§ ABOUT THIS TASK
Examine the material below. Gather every line in which the string "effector" appears.

§ DATA SUPPLIED
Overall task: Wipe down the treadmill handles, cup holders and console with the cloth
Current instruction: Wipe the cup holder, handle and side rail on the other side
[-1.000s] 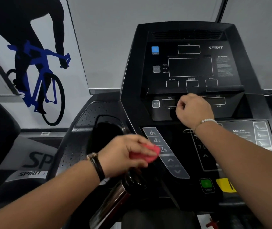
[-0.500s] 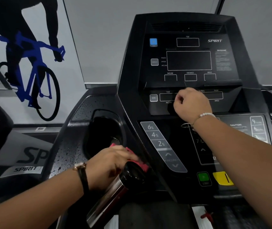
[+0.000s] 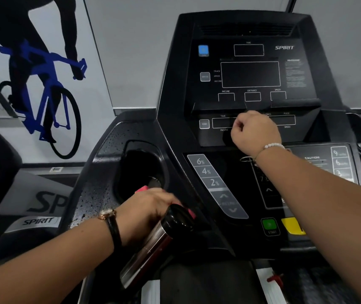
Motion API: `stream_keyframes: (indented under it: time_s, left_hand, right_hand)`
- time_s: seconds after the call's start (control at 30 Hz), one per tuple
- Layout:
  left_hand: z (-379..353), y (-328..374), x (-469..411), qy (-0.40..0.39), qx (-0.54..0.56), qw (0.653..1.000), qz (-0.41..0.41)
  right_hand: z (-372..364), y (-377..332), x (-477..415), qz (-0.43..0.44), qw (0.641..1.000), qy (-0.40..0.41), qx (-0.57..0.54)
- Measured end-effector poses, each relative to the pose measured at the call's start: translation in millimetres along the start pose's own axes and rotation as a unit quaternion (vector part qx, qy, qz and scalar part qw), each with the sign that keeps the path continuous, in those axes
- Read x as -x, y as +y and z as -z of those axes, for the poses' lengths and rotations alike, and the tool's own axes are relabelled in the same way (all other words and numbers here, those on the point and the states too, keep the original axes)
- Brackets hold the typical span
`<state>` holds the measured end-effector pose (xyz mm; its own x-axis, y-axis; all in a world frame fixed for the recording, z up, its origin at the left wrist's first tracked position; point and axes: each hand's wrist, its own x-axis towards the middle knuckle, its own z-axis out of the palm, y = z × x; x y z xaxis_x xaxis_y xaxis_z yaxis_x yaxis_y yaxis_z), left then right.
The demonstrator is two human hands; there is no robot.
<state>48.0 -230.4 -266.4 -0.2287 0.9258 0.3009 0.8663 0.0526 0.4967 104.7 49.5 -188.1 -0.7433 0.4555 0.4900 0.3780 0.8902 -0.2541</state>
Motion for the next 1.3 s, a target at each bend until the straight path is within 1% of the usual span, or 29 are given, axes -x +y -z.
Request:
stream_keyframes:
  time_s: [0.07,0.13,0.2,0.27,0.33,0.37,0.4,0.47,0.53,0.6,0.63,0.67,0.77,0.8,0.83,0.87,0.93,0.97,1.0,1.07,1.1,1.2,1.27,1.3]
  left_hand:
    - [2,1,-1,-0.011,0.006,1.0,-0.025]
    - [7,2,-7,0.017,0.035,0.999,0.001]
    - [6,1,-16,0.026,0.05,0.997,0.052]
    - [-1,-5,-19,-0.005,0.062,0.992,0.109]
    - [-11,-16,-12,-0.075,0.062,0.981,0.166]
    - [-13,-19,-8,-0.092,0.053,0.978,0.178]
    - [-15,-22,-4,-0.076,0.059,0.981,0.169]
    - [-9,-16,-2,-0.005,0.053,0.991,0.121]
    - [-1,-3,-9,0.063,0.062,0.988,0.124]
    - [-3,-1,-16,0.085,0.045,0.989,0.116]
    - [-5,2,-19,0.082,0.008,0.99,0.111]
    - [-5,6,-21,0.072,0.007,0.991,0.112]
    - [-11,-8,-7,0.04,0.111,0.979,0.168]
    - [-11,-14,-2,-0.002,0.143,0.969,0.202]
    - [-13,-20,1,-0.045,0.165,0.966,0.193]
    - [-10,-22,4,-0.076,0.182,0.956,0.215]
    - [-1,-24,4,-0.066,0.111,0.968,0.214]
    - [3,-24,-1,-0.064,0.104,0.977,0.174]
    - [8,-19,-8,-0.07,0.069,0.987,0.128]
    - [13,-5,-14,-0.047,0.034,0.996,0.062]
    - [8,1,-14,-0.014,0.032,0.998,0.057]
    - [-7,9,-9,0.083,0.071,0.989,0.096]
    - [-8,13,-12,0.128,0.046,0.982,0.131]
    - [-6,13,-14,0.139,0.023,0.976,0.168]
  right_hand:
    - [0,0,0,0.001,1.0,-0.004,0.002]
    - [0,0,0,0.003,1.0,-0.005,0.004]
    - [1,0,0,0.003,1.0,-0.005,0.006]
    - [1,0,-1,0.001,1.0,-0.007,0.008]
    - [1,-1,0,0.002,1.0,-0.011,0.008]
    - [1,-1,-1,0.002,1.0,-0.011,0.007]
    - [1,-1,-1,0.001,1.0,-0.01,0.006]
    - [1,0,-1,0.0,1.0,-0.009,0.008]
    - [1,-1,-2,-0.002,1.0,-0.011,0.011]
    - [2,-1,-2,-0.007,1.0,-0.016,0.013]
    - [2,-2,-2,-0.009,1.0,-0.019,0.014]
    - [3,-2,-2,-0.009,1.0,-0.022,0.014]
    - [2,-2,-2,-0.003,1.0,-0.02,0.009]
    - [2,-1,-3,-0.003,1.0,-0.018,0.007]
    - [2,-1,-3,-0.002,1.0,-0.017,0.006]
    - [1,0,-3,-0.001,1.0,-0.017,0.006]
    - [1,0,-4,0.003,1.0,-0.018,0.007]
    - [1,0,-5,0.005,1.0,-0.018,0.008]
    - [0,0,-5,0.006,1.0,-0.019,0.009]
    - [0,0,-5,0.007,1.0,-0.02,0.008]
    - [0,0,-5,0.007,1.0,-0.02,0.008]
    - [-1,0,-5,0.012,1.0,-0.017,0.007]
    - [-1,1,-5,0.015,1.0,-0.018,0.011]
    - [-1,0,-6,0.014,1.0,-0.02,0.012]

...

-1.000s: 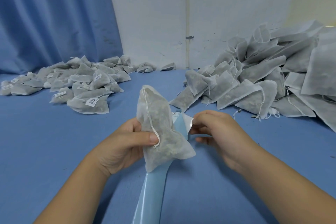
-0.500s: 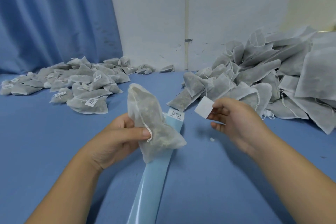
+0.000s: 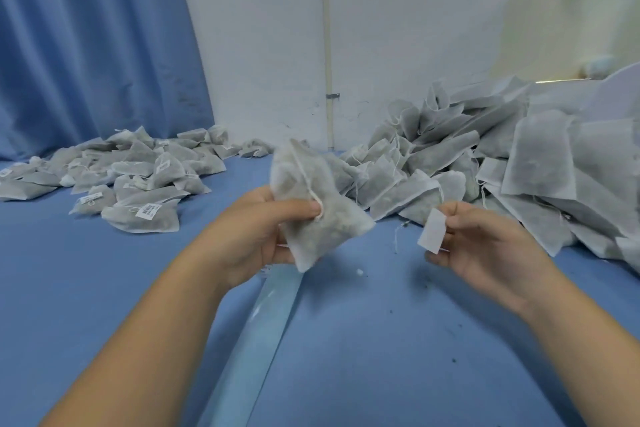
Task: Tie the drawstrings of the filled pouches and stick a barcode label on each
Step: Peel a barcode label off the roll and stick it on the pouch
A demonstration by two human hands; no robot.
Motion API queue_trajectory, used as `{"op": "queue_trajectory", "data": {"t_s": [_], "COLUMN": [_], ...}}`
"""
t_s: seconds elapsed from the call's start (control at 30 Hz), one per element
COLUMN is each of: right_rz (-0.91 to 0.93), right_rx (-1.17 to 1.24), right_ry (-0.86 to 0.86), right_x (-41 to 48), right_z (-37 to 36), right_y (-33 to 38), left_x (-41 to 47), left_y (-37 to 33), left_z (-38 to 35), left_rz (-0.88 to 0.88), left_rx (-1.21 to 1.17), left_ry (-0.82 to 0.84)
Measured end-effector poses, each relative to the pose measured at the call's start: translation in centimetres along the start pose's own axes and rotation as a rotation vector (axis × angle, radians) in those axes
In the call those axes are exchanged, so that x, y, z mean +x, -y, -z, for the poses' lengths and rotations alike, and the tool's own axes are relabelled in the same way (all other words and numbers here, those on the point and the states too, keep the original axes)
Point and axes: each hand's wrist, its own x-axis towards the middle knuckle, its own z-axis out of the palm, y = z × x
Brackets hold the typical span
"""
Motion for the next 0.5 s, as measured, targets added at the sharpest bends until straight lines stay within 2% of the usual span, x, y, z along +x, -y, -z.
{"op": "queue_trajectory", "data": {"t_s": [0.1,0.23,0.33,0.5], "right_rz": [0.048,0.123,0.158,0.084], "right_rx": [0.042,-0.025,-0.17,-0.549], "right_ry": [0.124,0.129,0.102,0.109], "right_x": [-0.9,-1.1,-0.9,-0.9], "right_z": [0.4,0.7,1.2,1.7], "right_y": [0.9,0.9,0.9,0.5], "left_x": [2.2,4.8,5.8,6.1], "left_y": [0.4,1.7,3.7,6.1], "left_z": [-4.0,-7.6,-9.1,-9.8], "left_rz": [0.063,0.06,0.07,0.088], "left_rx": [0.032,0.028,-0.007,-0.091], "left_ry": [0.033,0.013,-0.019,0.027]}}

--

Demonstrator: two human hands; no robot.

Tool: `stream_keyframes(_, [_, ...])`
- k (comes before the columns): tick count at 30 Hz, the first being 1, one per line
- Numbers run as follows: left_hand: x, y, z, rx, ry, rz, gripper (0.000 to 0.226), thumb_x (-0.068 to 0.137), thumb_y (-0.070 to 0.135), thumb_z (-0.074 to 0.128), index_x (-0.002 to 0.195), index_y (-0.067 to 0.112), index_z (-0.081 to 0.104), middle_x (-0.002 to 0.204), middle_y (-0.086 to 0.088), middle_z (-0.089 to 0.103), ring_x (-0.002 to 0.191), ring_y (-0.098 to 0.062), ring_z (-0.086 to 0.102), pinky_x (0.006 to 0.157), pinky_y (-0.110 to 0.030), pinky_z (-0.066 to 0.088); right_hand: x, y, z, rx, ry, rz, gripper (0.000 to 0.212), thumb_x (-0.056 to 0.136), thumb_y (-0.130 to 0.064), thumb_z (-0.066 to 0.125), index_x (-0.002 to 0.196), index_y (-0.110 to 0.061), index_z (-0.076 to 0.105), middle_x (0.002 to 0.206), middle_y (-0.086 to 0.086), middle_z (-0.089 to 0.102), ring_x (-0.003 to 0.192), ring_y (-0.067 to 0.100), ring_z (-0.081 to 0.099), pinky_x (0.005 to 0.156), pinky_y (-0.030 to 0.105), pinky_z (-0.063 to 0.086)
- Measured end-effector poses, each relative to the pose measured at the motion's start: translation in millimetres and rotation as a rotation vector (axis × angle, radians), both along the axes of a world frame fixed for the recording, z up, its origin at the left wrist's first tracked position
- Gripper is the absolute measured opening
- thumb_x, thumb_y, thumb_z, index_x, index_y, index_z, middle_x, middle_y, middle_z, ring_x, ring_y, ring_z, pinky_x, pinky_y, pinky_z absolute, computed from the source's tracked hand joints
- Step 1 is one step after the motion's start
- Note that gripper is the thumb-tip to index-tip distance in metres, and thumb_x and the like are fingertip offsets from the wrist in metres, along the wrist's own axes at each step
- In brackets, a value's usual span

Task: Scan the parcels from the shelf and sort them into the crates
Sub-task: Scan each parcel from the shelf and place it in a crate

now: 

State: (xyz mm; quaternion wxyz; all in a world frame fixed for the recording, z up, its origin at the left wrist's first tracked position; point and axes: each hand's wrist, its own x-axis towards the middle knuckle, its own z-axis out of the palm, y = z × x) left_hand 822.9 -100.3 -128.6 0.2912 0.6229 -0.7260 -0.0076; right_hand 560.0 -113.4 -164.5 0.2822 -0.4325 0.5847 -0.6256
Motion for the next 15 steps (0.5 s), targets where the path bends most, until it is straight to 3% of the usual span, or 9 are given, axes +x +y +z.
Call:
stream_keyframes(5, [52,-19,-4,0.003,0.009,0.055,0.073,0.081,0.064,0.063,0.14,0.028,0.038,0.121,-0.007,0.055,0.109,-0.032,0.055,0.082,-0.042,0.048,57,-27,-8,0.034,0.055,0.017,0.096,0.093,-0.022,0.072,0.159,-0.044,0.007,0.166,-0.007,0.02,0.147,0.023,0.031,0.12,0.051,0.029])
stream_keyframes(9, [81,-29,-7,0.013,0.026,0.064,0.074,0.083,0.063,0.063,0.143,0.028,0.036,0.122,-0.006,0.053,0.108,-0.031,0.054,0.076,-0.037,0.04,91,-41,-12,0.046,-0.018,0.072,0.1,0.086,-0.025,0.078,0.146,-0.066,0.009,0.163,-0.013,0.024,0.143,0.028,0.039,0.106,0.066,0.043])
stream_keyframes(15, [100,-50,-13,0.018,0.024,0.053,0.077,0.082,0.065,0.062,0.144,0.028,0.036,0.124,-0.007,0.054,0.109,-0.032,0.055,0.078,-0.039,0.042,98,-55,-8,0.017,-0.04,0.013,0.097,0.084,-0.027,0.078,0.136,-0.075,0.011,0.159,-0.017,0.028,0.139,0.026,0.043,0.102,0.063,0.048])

§ EXERCISE SOLUTION
- Measured end-effector poses, each relative to the pose measured at the call's start: translation in millimetres along the start pose's own axes and rotation as a unit quaternion (vector part qx, qy, qz and scalar part qw), each with the sign that keeps the path continuous, in those axes
`<state>` holds the measured end-effector pose (xyz mm; its own x-axis, y-axis; all in a world frame fixed for the recording, z up, its origin at the left wrist's first tracked position; point and axes: each hand's wrist, its own x-axis towards the middle knuckle, its own z-axis out of the palm, y = z × x; x y z xaxis_x xaxis_y xaxis_z yaxis_x yaxis_y yaxis_z), left then right.
Measured end-effector poses, each relative to the pose measured at the call's start: translation in centimetres along the start pose's own axes and rotation as a rotation vector (axis × angle, radians) in those axes
- Measured end-effector poses, each relative to the pose measured at the motion's start: translation in millimetres and rotation as a rotation vector (axis × angle, radians), both along the axes of a world frame fixed for the recording, z up, its origin at the left wrist's first tracked position

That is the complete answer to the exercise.